En esas circunstancias, ¿es demasiado pedir que el Estado respete la integridad de los fondos acumulados individualmente, cada cual valiéndose por sí mismo y sin más ventaja que la exención del 10% del salario aportado al régimen de pensiones voluntarias? Si la Ley de Protección al Trabajador tuvo la explícita intención de estimular el ahorro para compensar el deterioro de los beneficios otorgados por otros regímenes de pensiones, en especial el de IVM, ¿no debería el Estado abstenerse de hundir sus manos en esos fondos?
En la administración pasada, el Ministerio de Hacienda se fijó en una ley aprobada mucho antes que la de Protección al Trabajador para limitar las altas jubilaciones a cargo del Estado, y las gravó con el impuesto sobre la renta. La ley creadora de las pensiones complementarias no estableció explícitamente la exención del impuesto sobre la renta, pero sus impulsores han insistido hasta la saciedad que esa era su intención y así se practicó a lo largo de una década. Desafortunadamente, no advirtieron la existencia de la ley anterior, cuyos propósitos eran totalmente distintos y la administración tributaria aprovechó la omisión para gravar las pensiones complementarias. Un fallo del Tribunal Fiscal Administrativo corrigió, parcialmente, la injusticia, pero el gobierno elevó el caso al Juzgado Contencioso Administrativo, donde sigue en litigio.

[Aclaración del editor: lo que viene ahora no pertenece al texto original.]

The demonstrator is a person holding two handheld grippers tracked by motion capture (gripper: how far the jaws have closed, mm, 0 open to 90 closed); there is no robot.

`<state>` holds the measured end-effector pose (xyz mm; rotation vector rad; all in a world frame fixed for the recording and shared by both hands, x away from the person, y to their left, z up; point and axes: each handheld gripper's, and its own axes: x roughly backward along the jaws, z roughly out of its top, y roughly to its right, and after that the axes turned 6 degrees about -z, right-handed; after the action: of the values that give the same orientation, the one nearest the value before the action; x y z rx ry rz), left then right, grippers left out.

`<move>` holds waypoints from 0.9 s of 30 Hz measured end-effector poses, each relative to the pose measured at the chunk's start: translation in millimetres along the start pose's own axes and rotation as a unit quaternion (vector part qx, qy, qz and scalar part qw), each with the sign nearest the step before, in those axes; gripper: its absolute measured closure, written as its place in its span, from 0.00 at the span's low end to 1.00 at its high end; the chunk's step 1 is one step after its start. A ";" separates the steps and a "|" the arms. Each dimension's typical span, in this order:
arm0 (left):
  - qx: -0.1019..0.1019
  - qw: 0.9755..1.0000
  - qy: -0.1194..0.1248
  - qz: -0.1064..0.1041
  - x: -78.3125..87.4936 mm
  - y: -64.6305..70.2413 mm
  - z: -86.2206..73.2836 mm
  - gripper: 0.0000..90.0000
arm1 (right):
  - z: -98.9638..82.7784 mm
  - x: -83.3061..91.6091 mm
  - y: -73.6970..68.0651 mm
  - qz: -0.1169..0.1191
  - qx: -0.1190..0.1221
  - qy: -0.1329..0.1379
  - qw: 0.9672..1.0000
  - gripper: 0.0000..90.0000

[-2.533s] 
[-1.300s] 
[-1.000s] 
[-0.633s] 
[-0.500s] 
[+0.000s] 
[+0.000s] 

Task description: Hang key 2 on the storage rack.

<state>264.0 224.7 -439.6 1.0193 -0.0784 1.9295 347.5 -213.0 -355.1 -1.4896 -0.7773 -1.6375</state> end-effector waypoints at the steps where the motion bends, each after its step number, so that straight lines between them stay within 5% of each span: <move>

Ahora, la propuesta tributaria de la administración Solís pretende, correcta y explícitamente, eximir las pensiones complementarias del impuesto sobre la renta, pero elimina la exención a los aportes, salvo la parte correspondiente a cargas sociales. En otras palabras, reduce significativamente el incentivo, que es apenas una migaja de lo que el Estado no le podrá conceder al trabajador en el futuro y una fracción del costo del problema social que se avecina para la vejez desvalida.
Para conservar el incentivo y, a la vez, corregir la injusticia de la administración pasada, basta aprobar el proyecto de interpretación auténtica del exdiputado Wálter Céspedes, consistente en un solo artículo, el 71 bis de la Ley de Protección al Trabajador: “Las prestaciones o beneficios derivados del Régimen Obligatorio y Voluntario de Pensiones Complementarias previstos en esta ley estarán exentos de toda clase de tributos, ya sean impuestos, tasas, contribuciones u otros”.
Si el Estado necesita recursos, entre los últimos lugares donde debe buscarlos están los bolsillos de los pensionados, sobre todo en los de quienes carecen de privilegios que el propio Estado reparte sin sentido de justicia ni de responsabilidad.